* _What the exercise asks_: Output the full listing below exactly; the images stay out.
[Start of Attachment]
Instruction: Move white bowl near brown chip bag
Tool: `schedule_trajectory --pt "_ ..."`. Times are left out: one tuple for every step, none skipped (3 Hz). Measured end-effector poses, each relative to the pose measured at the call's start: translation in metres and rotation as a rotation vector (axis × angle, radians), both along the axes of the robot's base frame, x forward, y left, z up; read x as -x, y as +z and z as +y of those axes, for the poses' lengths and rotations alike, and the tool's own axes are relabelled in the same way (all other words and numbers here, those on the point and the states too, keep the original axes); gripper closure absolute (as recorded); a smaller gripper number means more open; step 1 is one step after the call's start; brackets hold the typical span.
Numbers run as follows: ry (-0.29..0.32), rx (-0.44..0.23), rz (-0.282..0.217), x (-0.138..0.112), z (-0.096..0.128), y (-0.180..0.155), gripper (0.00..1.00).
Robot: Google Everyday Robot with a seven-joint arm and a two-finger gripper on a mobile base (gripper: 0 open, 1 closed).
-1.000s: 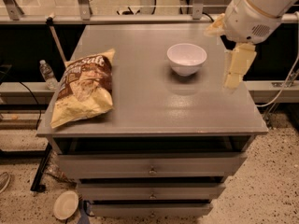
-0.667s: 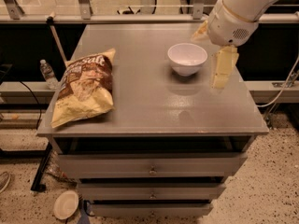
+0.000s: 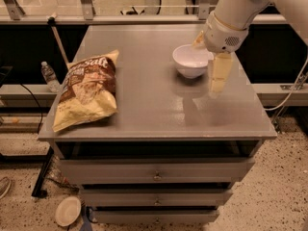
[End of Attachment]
* _Exercise response_:
Instruction: Move white bowl near brown chip bag
Tool: `schedule_trajectory --pt "_ ..."`. Times are left out: one tuple for every step, none skipped (3 Hz). Measured end-effector poses, each relative to the pose measured at the call's start: translation in metres and rotation as a rotation vector (axis × angle, radians), both along the axes of the robot's base frame, x forward, y left, z up; read x as -x, y as +z and z as +y of those axes, for the poses' lengths and rotations alike, and the tool's own axes are relabelled in the same way (all other words and numbers here, those on the point and the states too, keep the original axes); gripper closure absolute (as recorded); a smaller gripper number means more open; step 1 is one step after the call's start; brackets hold the typical span.
Numbers run as follows: ry (-0.29..0.32), rx (-0.44..0.23), rz (-0.282..0.217), x (-0.138..0.112), z (-0.096..0.128), y (-0.180..0.155), gripper (0.00..1.00).
Robot: Google Everyday Robot with a seven-joint arm and a two-finger gripper on a mobile base (gripper: 0 open, 1 closed).
-1.000s: 
-0.667s: 
+0.000s: 

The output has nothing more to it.